Coming to you straight from the American College Dictionary: "Arrogant: making unwarrantable claims or pretensions; overbearingly assuming; insolently proud; haughty, imperious, presumptuous..."
And this: "Ego: having or regarding self as the center of all things; conceit."
Sound familiar? Play these definitions back against each other and you have, in this corner, Costa Mesa Planning Commission Chairman Jim Righeimer and, facing him from the opposite corner, the Costa Mesa Police Assn.
And, in the middle, on Nov. 2, are the citizens of Costa Mesa.
They are being asked to promote Righeimer to the City Council where he would be provided a much broader stage for his massive ego presently on display in a traffic incident. Or, instead, follow the lead of the police union — already hostile to Righeimer for his stance against rising police pensions — using its muscle for a personal attack on him built on piffle.
And, finally, for the childishness all this exposes in so-called public servants.
Unfortunately there are no laws against either arrogance or ego. We must take the best — or the least worse — of what we are offered. And, in this sorry episode, the pickings are lean.
Pilot readers have been updated regularly on the details. Righeimer was caught in a traffic jam occasioned in large part by a sobriety checkpoint set up by the Costa Mesa Police Department at a busy intersection during a weeknight rush hour. He left his car to complain to officers running DUI tests about the checkpoint's timing and location.
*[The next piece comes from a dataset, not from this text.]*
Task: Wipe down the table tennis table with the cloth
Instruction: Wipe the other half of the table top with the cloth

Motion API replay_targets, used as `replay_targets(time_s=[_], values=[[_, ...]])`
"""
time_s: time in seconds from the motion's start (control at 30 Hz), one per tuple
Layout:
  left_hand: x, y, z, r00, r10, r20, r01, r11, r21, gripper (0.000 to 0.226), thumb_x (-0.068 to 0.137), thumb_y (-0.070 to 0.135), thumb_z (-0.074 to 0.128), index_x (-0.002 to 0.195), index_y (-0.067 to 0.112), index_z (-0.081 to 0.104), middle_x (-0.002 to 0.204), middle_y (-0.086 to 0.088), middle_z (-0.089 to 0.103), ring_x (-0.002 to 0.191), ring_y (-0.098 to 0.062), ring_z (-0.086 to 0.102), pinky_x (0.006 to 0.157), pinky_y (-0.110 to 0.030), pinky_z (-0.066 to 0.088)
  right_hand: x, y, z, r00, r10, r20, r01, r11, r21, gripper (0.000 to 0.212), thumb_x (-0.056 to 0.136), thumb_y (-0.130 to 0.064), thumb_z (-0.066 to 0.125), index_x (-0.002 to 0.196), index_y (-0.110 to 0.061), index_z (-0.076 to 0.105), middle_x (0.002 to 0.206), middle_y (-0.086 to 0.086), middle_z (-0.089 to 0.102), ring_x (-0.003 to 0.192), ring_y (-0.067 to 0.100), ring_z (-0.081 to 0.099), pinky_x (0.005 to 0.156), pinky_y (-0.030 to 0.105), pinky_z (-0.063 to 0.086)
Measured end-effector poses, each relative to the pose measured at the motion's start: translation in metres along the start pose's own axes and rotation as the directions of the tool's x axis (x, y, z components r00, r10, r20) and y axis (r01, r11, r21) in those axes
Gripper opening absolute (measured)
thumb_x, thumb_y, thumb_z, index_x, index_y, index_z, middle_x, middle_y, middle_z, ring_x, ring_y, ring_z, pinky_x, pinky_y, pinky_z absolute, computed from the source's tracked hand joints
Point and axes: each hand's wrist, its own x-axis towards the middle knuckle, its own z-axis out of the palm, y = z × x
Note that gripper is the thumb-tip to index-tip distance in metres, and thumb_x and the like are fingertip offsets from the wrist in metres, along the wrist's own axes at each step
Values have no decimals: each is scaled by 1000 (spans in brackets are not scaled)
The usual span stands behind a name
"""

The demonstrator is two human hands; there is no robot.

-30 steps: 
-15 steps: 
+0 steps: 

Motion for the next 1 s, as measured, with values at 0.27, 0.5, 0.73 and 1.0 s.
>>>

When the cops on the job didn't genuflect to an imperious planning commissioner, this turned into an exchange in which Righeimer demanded an audience with the city manager and police chief. He got his audience the following day, but the ball, by then, was rolling. Meanwhile, it was also well covered by local media as it regressed from an administrative look at sobriety checks to an irrelevant pile of personal history to threats of a lawsuit, each step of which tells us more about the quality of our public servants and less about checkpoint safety.
What Righeimer should have done when he found himself trapped in a clearly dangerous traffic situation was what those of us lesser mortals would have done: cuss the idiot who caused this to happen, tough it out and write a letter to the Pilot the next morning.
Instead, he got out of his car and engaged the officers who were trying to move the traffic while Righeimer was allegedly throwing his planning commissioner's weight around. After Righeimer got his meeting, the participants could have disengaged at that point, but the police union chose to keep the acrimony alive. Had Righeimer quit while he was ahead, he would have looked more like a saint than an overbearing egotist out to court — instead of avoid — danger.
But, instead, the union went for the dirt. What they got was closer to a soufflé of liens, business failures and late payments of loans, all properly repaid, that made Righeimer seem almost heroic. But he, apparently, didn't see it that way, either. Instead, Righeimer also chose to keep the heat on by sending a letter through his attorney to his major critics, particularly the police union and blogger Geoff West.
I know about such letters. As a very visible freelance writer for six decades, I got my share of threatening letters. It's a device that rich individuals and corporations use to scare off critics. Most of the time there is no intention to follow up with a lawsuit, but the recipient can't be sure because such letter writers have the resources to back up their threats with actual filings. It doesn't much matter who wins the lawsuit because the writer is going to be hurt enough by legal expenses — or just the threat of them — that he likely won't be troublesome again.
Only once in my experience did such a letter actually turn into a lawsuit. A pair of John Birch Society cops sued me for libel with no whisper of evidence to support their case, and they had plenty of financial backing. The case went to a jury, but only after a scary day for me when the magazine paying my legal bills was dropped from the case because the judge wanted to go to lunch. For two hours it was all on me. But after lunch, the judge reinstated the magazine and the jury found for me.
I suspect, though, that my subconscious kept me out of such situations in the years that followed, so my experience simply became another example of wealth and power calling the shots. Hopefully that will not be the case in Righeimer vs. the police union. But on Nov. 2, we'll at least get a clue as to whether arrogance and ego are deterrents or aids in the passage to public office in Costa Mesa.
JOSEPH N. BELL lives in Newport Beach. His column runs Thursdays.